*PROBLEM REQUIREMENTS*: Take the entries below and print only the lines from the one with "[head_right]" through the one with "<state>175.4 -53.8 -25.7", exactly as they stand, both ends included.

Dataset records
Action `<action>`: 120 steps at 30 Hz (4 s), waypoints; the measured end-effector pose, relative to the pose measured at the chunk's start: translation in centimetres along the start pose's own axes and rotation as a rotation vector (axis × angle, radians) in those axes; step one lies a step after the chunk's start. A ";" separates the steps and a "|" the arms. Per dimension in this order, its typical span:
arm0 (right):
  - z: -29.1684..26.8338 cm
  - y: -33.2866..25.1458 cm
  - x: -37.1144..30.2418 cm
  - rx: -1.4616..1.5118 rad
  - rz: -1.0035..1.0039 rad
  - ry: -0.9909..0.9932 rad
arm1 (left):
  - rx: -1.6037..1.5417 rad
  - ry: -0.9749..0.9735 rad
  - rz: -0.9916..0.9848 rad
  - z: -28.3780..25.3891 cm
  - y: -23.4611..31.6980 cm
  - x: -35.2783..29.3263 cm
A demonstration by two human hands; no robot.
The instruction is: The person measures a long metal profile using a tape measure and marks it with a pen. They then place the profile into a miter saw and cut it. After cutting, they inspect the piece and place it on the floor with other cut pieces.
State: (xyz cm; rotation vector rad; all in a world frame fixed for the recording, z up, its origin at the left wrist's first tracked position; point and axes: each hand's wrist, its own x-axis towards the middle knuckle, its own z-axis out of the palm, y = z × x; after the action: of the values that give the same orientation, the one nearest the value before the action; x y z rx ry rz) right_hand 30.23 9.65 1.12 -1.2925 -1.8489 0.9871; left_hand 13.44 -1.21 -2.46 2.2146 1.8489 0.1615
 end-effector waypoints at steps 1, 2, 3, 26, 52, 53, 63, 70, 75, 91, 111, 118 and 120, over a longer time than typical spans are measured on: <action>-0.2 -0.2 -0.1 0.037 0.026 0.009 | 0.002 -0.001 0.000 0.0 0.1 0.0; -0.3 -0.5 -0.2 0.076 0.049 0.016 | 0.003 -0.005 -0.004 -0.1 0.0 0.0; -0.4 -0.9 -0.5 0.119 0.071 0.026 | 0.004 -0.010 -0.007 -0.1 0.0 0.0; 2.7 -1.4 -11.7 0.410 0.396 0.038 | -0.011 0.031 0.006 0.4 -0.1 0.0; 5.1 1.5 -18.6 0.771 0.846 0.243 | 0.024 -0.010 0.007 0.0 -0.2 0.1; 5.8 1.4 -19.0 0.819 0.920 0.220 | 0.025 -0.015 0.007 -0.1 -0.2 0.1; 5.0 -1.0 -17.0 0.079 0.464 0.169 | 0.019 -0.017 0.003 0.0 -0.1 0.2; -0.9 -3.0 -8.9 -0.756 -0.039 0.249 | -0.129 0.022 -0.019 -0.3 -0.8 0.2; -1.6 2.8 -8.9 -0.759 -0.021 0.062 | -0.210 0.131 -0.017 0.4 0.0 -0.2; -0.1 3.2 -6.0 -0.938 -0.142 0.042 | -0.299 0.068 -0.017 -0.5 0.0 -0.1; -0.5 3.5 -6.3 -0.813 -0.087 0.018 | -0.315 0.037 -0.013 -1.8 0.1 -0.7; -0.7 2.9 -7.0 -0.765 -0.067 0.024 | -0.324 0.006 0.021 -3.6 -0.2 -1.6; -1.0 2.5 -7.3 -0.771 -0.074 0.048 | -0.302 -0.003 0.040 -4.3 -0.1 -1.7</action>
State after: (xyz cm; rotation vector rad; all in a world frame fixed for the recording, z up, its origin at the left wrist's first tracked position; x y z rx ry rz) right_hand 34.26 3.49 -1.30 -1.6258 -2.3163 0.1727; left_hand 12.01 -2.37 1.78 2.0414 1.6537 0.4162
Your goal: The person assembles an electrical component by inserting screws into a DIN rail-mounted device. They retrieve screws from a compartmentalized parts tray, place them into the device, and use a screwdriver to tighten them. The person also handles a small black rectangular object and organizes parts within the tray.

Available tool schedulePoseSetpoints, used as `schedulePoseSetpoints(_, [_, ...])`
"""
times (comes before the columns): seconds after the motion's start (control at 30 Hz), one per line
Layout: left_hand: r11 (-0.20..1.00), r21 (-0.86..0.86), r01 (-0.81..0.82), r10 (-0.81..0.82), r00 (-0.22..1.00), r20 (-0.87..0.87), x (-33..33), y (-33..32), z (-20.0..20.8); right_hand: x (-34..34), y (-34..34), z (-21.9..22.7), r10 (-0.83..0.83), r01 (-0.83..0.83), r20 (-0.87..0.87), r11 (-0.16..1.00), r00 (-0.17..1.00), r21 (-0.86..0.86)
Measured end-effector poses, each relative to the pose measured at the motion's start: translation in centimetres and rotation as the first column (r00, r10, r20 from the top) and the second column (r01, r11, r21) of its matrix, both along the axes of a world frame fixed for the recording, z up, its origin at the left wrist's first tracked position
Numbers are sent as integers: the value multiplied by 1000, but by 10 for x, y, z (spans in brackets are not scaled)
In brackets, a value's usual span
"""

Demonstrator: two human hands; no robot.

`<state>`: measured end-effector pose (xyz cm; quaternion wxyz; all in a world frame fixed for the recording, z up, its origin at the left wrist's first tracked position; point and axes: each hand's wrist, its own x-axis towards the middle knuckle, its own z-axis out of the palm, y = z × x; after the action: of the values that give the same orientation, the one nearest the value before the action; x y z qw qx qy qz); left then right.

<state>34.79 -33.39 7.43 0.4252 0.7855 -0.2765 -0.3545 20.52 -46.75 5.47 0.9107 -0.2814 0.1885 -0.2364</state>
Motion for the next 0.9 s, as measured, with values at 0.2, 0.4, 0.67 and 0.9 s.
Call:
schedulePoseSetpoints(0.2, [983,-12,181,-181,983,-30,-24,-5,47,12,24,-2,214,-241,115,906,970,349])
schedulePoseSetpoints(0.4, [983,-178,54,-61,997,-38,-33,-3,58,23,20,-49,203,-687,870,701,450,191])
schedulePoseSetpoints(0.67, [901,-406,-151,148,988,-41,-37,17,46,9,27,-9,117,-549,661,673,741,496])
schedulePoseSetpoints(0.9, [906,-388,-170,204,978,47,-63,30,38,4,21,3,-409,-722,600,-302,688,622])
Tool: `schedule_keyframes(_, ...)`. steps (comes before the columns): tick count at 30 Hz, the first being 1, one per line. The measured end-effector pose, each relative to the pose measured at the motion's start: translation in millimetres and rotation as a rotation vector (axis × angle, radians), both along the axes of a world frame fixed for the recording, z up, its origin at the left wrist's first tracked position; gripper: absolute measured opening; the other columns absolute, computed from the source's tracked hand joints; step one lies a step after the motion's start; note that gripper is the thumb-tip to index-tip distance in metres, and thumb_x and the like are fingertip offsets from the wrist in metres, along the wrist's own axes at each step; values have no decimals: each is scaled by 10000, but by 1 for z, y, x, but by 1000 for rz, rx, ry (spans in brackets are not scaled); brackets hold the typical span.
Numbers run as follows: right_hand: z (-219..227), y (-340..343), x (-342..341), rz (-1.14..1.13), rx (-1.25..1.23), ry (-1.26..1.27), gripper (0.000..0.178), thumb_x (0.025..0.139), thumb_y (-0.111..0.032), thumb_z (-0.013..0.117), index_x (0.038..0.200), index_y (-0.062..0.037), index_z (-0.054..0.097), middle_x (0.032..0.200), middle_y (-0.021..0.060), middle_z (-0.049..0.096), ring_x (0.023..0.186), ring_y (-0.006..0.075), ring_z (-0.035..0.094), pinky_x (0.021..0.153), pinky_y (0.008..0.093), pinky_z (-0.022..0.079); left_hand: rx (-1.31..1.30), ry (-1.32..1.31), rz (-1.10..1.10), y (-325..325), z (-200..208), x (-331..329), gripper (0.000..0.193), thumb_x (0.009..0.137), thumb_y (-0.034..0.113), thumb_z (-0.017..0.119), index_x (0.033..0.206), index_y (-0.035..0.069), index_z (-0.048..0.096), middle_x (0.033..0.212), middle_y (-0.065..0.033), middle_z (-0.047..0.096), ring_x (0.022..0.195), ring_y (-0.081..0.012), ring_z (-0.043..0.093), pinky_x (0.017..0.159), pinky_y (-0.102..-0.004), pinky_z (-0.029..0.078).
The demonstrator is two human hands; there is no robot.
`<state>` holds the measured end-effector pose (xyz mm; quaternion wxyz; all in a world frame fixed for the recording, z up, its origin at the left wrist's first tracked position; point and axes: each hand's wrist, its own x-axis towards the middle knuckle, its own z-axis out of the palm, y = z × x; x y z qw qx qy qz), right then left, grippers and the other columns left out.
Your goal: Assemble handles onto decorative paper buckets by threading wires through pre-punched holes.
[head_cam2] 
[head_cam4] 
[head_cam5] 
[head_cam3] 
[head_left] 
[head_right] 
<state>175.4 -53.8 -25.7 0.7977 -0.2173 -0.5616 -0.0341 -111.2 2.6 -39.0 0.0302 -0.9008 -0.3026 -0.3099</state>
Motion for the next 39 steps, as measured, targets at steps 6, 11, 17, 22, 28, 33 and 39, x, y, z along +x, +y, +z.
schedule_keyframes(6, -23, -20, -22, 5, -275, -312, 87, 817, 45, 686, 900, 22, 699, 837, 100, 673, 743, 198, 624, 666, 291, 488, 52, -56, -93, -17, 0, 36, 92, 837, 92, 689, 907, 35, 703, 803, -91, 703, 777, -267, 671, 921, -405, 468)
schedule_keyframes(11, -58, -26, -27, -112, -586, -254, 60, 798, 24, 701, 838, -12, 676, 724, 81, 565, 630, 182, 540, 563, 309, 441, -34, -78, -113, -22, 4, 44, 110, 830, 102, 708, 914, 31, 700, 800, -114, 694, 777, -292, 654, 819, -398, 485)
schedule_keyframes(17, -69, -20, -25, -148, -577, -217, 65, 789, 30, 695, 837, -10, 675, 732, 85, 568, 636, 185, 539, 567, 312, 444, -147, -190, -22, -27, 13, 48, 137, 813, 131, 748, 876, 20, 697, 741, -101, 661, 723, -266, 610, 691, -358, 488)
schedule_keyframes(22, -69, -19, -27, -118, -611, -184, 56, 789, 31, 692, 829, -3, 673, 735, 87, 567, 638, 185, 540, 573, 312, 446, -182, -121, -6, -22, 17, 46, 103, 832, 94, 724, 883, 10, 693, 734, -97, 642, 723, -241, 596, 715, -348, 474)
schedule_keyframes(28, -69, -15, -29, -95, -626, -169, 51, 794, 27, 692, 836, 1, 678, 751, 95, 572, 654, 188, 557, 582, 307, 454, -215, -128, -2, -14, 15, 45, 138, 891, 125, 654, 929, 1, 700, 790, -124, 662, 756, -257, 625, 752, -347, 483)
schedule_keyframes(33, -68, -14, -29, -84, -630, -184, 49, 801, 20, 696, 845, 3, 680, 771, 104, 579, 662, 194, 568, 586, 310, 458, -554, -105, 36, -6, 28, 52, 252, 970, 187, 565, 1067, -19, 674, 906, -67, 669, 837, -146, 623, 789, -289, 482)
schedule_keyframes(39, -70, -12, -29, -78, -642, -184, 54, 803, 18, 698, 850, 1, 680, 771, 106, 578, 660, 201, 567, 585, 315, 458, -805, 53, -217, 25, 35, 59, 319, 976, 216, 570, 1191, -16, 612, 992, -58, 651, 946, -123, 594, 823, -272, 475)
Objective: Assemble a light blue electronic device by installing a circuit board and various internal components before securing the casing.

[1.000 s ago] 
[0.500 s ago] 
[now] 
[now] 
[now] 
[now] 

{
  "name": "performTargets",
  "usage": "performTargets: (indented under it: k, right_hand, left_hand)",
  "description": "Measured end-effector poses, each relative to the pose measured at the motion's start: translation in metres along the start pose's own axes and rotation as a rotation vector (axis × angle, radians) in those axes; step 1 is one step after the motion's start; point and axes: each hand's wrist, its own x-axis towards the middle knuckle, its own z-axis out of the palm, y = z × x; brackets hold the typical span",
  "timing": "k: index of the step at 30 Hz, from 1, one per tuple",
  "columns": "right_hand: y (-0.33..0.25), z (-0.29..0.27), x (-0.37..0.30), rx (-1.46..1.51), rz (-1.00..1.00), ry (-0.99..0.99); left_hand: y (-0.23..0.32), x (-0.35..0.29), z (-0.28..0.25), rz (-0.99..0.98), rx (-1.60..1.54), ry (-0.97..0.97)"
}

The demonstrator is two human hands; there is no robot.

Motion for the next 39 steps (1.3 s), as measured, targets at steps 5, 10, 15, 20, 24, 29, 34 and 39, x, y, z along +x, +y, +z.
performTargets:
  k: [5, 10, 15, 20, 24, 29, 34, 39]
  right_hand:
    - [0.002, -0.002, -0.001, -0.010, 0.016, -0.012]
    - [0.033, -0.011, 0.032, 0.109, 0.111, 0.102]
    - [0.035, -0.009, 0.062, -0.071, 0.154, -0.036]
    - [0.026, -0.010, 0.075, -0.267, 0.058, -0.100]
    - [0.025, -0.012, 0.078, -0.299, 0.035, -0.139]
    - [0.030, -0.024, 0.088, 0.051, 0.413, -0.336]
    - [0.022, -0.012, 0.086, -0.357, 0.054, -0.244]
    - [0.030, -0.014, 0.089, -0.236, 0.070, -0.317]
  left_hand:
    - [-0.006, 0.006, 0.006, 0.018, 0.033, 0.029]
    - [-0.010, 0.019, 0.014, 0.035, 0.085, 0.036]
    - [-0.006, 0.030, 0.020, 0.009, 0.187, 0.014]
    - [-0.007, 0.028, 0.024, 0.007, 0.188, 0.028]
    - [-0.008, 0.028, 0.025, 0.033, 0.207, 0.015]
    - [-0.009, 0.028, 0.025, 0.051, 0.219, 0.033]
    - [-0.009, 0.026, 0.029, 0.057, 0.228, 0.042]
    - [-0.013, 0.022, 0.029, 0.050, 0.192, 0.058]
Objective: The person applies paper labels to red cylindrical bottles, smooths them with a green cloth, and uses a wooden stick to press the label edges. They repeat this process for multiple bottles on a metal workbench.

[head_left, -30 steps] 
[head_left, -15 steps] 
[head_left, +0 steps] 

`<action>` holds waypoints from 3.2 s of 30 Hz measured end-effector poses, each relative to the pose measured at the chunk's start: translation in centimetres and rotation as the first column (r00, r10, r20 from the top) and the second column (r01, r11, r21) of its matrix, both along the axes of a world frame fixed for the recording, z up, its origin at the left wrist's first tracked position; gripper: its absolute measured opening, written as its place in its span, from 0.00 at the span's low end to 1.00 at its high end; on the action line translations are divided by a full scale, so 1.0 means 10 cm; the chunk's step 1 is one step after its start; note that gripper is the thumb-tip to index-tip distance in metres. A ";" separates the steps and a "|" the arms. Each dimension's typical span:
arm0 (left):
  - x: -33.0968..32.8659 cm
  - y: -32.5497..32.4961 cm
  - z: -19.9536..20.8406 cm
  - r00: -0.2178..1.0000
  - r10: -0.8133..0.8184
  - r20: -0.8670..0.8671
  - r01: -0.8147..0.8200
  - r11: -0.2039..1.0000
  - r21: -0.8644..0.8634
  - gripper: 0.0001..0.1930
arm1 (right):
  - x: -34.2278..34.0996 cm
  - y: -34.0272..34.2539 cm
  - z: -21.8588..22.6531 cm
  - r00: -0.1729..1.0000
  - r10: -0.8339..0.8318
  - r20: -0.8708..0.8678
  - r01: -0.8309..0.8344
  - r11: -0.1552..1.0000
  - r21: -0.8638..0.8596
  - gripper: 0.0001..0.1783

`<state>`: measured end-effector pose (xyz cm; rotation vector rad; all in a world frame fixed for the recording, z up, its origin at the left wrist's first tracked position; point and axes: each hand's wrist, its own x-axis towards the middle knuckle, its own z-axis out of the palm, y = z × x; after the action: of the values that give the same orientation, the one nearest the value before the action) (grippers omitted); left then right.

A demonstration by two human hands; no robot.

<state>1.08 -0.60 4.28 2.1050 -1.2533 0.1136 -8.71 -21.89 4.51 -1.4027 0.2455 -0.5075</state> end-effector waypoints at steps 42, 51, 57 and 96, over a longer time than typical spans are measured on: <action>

*TASK SOLUTION*:
[head_right] 
<state>175.4 -53.8 -25.7 0.7977 -0.2173 -0.5616 -0.0341 -111.2 2.6 -39.0 0.0302 -0.9008 -0.3026 -0.3099</state>

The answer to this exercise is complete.